Alvin L, compositor de versos tristes, morre aos 67 anos e deixa legado marcante no pop brasileiro
A notícia da morte de Alvin L, veiculada na noite de Domingo de Páscoa, surpreendeu e entristeceu profundamente o universo pop brasileiro. O artista, cujo nome de batismo era Arnaldo José Lima Santos, faleceu aos 67 anos, deixando uma obra musical repleta de versos profundamente melancólicos e introspectivos.
Contradição entre vida e obra: a alegria do homem e a tristeza do poeta
Amigos e parceiros musicais destacaram unanimemente o humor ácido e a personalidade divertida de Alvin L, que sempre fez rir aqueles que conviviam com ele. No entanto, essa característica contrastava fortemente com as letras que compunha, quase sempre impregnadas de solidão, amor irrealizado e angústia existencial.

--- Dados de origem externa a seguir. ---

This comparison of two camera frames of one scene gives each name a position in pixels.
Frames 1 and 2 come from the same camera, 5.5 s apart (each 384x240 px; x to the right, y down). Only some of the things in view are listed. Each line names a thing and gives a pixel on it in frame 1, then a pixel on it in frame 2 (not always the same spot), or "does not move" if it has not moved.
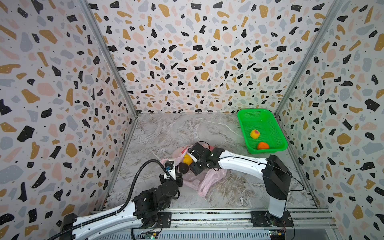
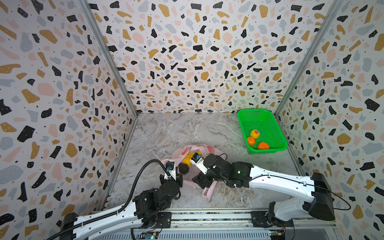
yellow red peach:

O artista, que viveu sua homossexualidade com discrição e longe dos holofotes midiáticos, canalizou para suas composições sentimentos de inadequação e melancolia que pareciam habitar seu íntimo.
Obras-primas que eternizaram a melancolia
"Não sei dançar" (1991), interpretada por Marina Lima, é considerada uma das obras-primas de Alvin L. Nos versos "Às vezes eu quero chorar, mas o dia nasce e eu esqueço / Meus olhos se escondem onde explodem paixões", o compositor capturou com precisão a essência de sua poética melancólica.
Em "Hemingway" (1994), apresentada pelos Sex Beatles, Alvin confessou: "A vida muda quando menos se espera / Pequenas doses de agonia e prazer / Na minha mão todo o medo do mundo". A música revela um poeta em constante agonia, à beira do abismo existencial.
Parcerias frutíferas e sucessos marcantes
A colaboração com o Capital Inicial foi particularmente significativa na carreira de Alvin L. Iniciada no álbum "Todos os lados" (1989), o compositor conseguiu imprimir peso existencial no repertório de uma banda conhecida por seu rock com leveza pop.
"Tudo que vai" (2000), parceria com Dado Villa-Lobos e Toni Platão, tornou-se um grande hit e ajudou a renovar o público da banda. A música aborda a dor da separação com versos como "Eu fico à vontade com a sua ausência / Eu já me acostumei a esquecer".
Outras parcerias notáveis incluem:
- "Pra ninguém (Por enquanto)" com Dinho Ouro Preto, gravada pelo Capital Inicial em 2002
- "Alguém como eu", lançada por Dinho Ouro Preto em 1995 e regravada por Alvin em 1997
- "Cadê você?" com Lulu Santos, lançada há 30 anos no álbum "Anticiclone tropical"
Legado de um artista paradoxal
Alvin L deixou um legado musical que explora temas universais da condição humana: solidão, amor não correspondido, separação e a busca por significado. Seu trabalho com o Capital Inicial, Marina Lima, Dinho Ouro Preto e Lulu Santos marcou gerações de ouvintes brasileiros.
O paradoxo entre o homem alegre que fazia amigos rirem e o poeta que escrevia versos profundamente tristes permanece como uma das características mais marcantes de sua trajetória artística. Sua morte abrupta aos 67 anos deixa uma lacuna no cenário musical brasileiro, mas sua obra continua a ressoar com aqueles que encontram consolo e identificação em suas letras melancólicas.